Erfolgreiche Digitalisierung braucht passende Infrastruktur 
Höher, schneller, weiter – intensiv diskutierten auf dem Podium Dr. Harald Balzer, Vorstandsvorsitzender der CONCEPT AG, Uwe Burkert, Chefvolkswirt der Landesbank Baden-Württemberg, Norbert Haug, ehemaliger Mercedes-Motorsportchef, und Wolfgang Dietrich, Präsident des VfB Stuttgart, aus unterschiedlichen Blickwinkeln, wie Daten der Produktivität nutzen. „Viele digitale Daten sind bereits heute im Unternehmen vorhanden, werden aber noch nicht genutzt“, berichtet Dr. Harald Balzer. „Das liegt auch an der hohen Verunsicherung im Mittelstand, wo man überhaupt anfangen soll, um den ersten Schritt in Richtung Digitalisierung zu gehen.“ Einig waren sich die Diskutanten, dass für die erfolgreiche Digitalisierung die rechtlichen Rahmenbedingungen und die technische Infrastruktur stimmen müssen. 
 

Productivity Award erstmalig verliehen 
Zum ersten Mal wurde der Productivity Award für ein besonders produktivitätssteigerndes Kundenprojekt verliehen. Den Preis lobte die CONCEPT AG gemeinsam mit dem Veranstaltungspartner, der Wirtschaftsprüfungs- und Steuerberatungsgesellschaft BANSBACH GmbH, sowie den Sponsoren LBBW und adjust AG aus.
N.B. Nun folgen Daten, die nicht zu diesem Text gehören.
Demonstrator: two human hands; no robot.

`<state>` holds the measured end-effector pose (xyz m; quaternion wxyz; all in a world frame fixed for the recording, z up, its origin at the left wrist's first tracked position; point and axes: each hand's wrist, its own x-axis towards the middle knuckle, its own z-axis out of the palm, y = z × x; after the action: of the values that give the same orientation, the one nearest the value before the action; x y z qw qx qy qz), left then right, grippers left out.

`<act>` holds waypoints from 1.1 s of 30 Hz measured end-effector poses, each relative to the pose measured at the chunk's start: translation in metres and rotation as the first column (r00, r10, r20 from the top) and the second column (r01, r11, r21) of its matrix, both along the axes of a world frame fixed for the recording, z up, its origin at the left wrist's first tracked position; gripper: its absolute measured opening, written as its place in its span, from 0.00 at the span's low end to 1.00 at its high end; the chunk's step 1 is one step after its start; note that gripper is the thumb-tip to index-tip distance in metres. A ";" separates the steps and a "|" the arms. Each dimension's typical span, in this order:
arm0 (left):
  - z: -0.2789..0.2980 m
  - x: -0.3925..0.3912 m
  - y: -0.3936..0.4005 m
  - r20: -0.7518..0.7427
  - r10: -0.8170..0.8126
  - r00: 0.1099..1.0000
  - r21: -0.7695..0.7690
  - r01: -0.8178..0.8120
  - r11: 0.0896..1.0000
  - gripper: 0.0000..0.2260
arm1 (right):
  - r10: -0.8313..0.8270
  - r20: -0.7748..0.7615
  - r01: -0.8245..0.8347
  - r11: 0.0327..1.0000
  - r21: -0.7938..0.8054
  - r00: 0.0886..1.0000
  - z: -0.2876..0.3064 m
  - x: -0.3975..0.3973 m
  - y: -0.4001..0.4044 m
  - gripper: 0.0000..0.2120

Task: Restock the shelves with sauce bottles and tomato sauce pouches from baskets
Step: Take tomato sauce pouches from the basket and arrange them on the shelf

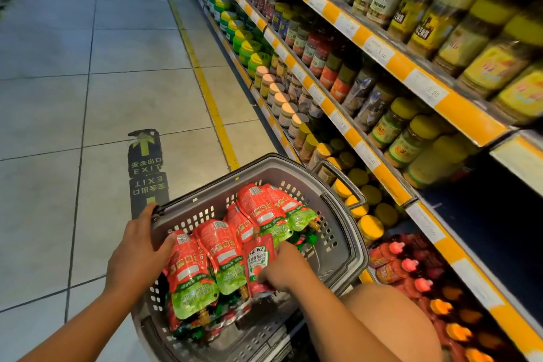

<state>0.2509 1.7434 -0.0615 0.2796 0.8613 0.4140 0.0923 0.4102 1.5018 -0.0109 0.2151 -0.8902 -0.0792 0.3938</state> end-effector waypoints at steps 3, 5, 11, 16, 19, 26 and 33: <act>0.001 0.001 -0.001 -0.010 0.000 1.000 -0.011 -0.001 1.000 0.38 | -0.079 0.024 0.077 0.994 0.081 0.997 0.019 -0.002 -0.014 0.19; 0.000 0.002 -0.002 -0.005 0.005 1.000 -0.010 -0.005 1.000 0.38 | -0.162 0.015 0.156 0.969 0.193 0.987 0.026 -0.003 -0.024 0.18; 0.005 0.006 0.000 -0.042 0.020 0.999 -0.050 -0.022 0.999 0.40 | -0.381 -0.072 0.350 0.739 0.576 0.922 0.066 -0.015 -0.059 0.20; 0.003 0.014 0.010 -0.176 -0.002 0.984 0.110 0.022 0.994 0.42 | -0.467 0.018 0.320 0.633 0.705 0.884 0.108 -0.015 -0.102 0.20; 0.020 0.036 -0.007 -0.215 -0.022 0.976 0.246 0.076 0.966 0.37 | -0.524 0.116 0.270 0.602 0.752 0.844 0.138 -0.008 -0.135 0.20; 0.108 0.136 -0.109 0.127 -0.491 0.862 0.203 0.462 0.863 0.24 | -0.674 0.264 0.249 0.563 0.788 0.690 0.196 0.006 -0.217 0.17; 0.197 0.208 -0.248 0.288 -0.819 0.497 0.174 0.813 0.555 0.25 | -0.812 0.313 0.310 0.500 0.809 0.492 0.231 0.012 -0.314 0.18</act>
<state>0.4592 1.4953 0.1358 0.3494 0.9268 -0.0965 0.0980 0.4221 1.1877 0.2197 0.5944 -0.7955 0.0391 -0.1114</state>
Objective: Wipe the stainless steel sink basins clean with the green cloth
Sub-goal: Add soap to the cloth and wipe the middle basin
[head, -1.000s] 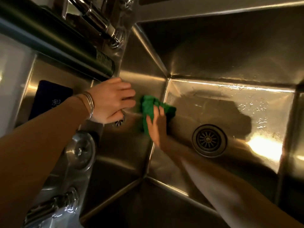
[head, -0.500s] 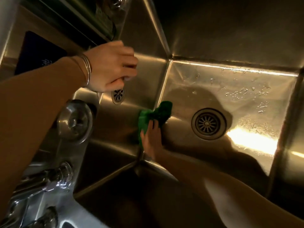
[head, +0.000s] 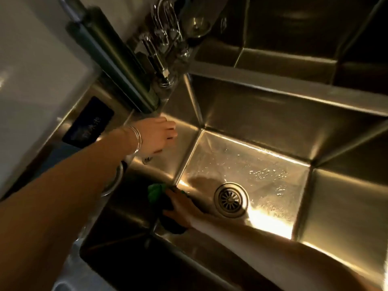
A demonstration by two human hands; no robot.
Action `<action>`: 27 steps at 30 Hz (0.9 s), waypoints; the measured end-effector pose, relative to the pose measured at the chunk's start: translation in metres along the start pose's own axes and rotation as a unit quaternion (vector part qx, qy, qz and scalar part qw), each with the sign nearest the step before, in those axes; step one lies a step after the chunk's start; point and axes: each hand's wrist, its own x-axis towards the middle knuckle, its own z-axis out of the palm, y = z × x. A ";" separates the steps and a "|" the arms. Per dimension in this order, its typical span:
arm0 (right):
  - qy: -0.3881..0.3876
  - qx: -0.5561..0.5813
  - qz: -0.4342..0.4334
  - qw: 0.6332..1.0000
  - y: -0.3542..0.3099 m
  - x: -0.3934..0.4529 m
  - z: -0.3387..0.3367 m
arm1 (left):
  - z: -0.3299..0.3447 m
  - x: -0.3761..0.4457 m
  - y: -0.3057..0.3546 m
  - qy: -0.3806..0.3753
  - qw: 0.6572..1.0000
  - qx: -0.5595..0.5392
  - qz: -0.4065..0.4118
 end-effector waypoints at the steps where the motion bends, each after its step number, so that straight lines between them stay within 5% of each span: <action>1: 0.019 0.003 -0.006 1.000 -0.009 -0.007 -0.017 | -0.009 0.002 0.011 0.019 0.999 -0.018 -0.023; 7: 0.089 -0.065 -0.041 0.993 -0.062 -0.065 -0.106 | -0.082 0.007 0.081 0.139 0.940 -0.139 -0.279; 9: 0.098 -0.074 -0.062 0.990 -0.073 -0.089 -0.125 | -0.105 0.010 0.102 0.124 0.866 -0.252 -0.415; 13: 0.064 -0.126 -0.097 0.985 -0.078 -0.135 -0.152 | -0.145 0.026 0.146 0.113 0.658 -0.449 -0.593; 18: 0.002 -0.269 -0.107 0.957 -0.066 -0.189 -0.186 | -0.170 0.056 0.211 0.118 0.561 -0.539 -0.617; 22: -0.079 -0.444 -0.155 0.879 -0.050 -0.210 -0.220 | -0.180 0.085 0.236 0.139 0.392 -0.710 -0.568; 24: -0.098 -0.474 -0.172 0.858 -0.044 -0.215 -0.242 | -0.187 0.106 0.237 0.163 0.337 -0.757 -0.536; 27: -0.129 -0.531 -0.212 0.810 -0.037 -0.217 -0.274 | -0.198 0.144 0.227 0.144 0.384 -0.713 -0.569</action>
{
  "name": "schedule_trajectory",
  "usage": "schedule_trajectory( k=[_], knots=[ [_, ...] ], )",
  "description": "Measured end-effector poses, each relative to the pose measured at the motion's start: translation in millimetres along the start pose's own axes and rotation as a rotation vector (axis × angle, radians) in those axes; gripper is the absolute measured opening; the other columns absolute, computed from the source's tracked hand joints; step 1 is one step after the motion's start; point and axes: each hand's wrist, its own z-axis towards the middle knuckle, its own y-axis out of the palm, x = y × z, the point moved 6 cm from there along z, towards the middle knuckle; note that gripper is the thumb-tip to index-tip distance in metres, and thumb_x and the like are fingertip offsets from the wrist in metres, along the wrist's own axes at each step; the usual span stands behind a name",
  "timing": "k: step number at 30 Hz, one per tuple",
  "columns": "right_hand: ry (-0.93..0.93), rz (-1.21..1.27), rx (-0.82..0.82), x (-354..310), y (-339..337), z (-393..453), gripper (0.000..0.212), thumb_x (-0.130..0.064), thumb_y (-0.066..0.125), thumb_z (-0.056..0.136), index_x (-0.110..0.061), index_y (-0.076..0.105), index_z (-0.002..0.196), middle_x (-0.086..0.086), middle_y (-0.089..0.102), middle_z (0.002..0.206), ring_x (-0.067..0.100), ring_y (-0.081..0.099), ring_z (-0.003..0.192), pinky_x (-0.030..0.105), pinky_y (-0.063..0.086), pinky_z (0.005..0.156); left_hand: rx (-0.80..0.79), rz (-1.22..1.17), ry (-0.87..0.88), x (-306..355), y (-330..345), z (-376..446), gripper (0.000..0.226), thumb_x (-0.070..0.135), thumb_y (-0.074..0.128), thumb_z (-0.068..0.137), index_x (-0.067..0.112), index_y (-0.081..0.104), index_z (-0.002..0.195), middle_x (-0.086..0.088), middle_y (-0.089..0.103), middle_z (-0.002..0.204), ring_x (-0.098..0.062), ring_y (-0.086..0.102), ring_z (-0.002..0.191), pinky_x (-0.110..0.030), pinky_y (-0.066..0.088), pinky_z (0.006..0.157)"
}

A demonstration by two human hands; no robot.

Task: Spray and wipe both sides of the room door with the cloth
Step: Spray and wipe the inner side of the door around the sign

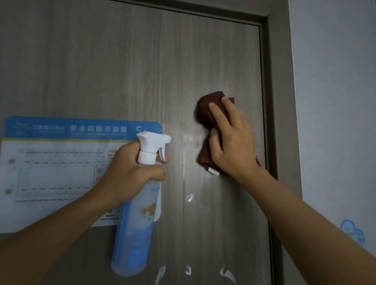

Ausgezeichnet wurde die Schweizer Holding Interroll. Der global führende Anbieter von Lösungen für den Materialfluss entwickelte und implementierte innerhalb kürzester Zeit eine Applikation, die das Monitoren von Fehlteilen äußerst effizient macht. 
 

Vorbildhafte Lösungen für die Fabrik von morgen 
Wie intelligent sich in der Praxis Daten für mehr Produktivität nutzen lassen, zeigten während des Symposiums 15 Start-ups mit unterschiedlichen Entwicklungen aus den Bereichen Production Analytics, Industrie 4.0, Supply Chain Analytics & Materials Management und HR Management & Organization. Die Start-ups Extheria, Adlatus Robotics und Aucobo erhielten die Gelegenheit, ihre Ideen vor dem exklusiven Teilnehmerkreis im Rahmen eines „Elevator-Pitch“ vorzustellen. Dabei gelang es den ausgewählten Start-ups, das fachkundige Publikum von ihrem immensen Potenzial zu überzeugen. Die Federführung bei der Auswahl übernahm BANSBACH. Die auf mittelständische Unternehmen ausgerichtete Kanzlei betreut über das BANSBACH Startup-Desk schon seit Langem Start-ups in allen Phasen ihrer Entwicklung.